Un lourd silence s'installe entre nous. Il relève enfin la tête, mais son visage reste tourmenté, comme s'il gardait encore quelque chose en lui.

— Je t'ai reproché ce que moi-même j'ai fait...

Il s'interrompt, hésitant.

— J'ai vraiment été con avant... Je suis parti furieux parce que je ne supportais pas l'idée qu'il puisse poser ses mains sur toi, finit-il par dire en me montrant ses mains abîmées. J'étais tellement en colère... J'ai cogné le mur dans la ruelle. Je n'arrivais plus à réfléchir. La rage et la peur me dévoraient. Mais après, je me suis senti coupable. J'avais couché avec quelqu'un pour t'oublier, et en plus, je t'ai accusée à tort, juste pour soulager ma conscience. Putain, c'est moi le problème, pas toi.

Je sens son désarroi, et sa culpabilité me serre le cœur. Il continue, sa voix à peine un murmure :
— Ce soir, en t'écoutant parler avec Julia de l'avenir, j'ai réalisé que tu ne crois pas vraiment en nous. Ou du moins, c'est l'impression que j'ai eue. Comme si tu ne te voyais pas avec moi à long terme. Mais moi, je veux tout avec toi. Je veux des enfants, même si ce n'est pas pour demain. Je veux t'épouser un jour... construire quelque chose de solide. Je crois en nous.

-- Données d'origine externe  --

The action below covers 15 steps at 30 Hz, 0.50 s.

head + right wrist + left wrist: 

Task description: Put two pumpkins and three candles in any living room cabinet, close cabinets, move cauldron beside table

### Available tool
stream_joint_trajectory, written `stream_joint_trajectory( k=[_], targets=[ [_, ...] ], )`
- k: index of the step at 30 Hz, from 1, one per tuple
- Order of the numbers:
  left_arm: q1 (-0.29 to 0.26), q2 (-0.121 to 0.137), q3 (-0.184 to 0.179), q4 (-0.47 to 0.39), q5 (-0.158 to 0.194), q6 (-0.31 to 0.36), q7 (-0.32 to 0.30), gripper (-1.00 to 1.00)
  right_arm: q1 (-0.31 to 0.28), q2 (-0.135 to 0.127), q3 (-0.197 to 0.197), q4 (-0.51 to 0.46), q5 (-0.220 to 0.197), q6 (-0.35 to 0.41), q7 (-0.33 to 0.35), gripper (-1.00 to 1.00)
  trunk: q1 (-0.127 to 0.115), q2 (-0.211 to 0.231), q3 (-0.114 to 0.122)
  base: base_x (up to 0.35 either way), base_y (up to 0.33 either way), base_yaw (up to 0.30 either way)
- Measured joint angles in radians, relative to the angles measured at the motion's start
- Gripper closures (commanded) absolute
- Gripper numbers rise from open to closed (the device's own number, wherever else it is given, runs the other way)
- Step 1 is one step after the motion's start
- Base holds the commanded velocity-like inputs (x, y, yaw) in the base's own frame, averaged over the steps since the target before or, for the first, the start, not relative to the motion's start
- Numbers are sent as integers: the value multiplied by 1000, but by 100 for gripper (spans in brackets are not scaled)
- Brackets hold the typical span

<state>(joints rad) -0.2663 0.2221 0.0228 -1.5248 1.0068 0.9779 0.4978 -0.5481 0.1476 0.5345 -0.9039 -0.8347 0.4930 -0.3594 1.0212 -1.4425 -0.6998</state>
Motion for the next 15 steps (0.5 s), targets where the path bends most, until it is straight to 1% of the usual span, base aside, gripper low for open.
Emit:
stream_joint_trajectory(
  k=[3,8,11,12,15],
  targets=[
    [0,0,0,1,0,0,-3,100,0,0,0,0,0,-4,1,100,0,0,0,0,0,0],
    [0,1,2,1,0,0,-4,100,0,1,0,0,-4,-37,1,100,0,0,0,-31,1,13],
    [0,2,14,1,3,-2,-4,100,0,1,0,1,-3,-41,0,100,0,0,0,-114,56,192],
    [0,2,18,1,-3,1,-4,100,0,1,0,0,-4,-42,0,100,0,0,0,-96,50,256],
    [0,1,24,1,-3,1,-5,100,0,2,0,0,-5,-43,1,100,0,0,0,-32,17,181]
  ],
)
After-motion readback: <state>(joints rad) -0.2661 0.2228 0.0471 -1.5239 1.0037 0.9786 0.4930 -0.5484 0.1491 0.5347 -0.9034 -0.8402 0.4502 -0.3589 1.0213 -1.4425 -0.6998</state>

Je cligne des yeux, abasourdie par la tournure de la conversation. Des larmes ruissellent sur ma joue.

— Oh mon amour, je suis parfois maladroite. Je crois en nous aussi.
— Je t'aime, et je veux un avenir avec toi. Mais parfois... tu ne me laisses pas ma place. Je me sens inutile, comme si je ne pouvais jamais te rendre ce que tu m'apportes. J'ai l'impression que tu portes tout, que tu prends toutes les décisions, et moi, je suis juste là, à suivre. J'ai besoin de... de sentir que je peux être l'homme dans cette relation.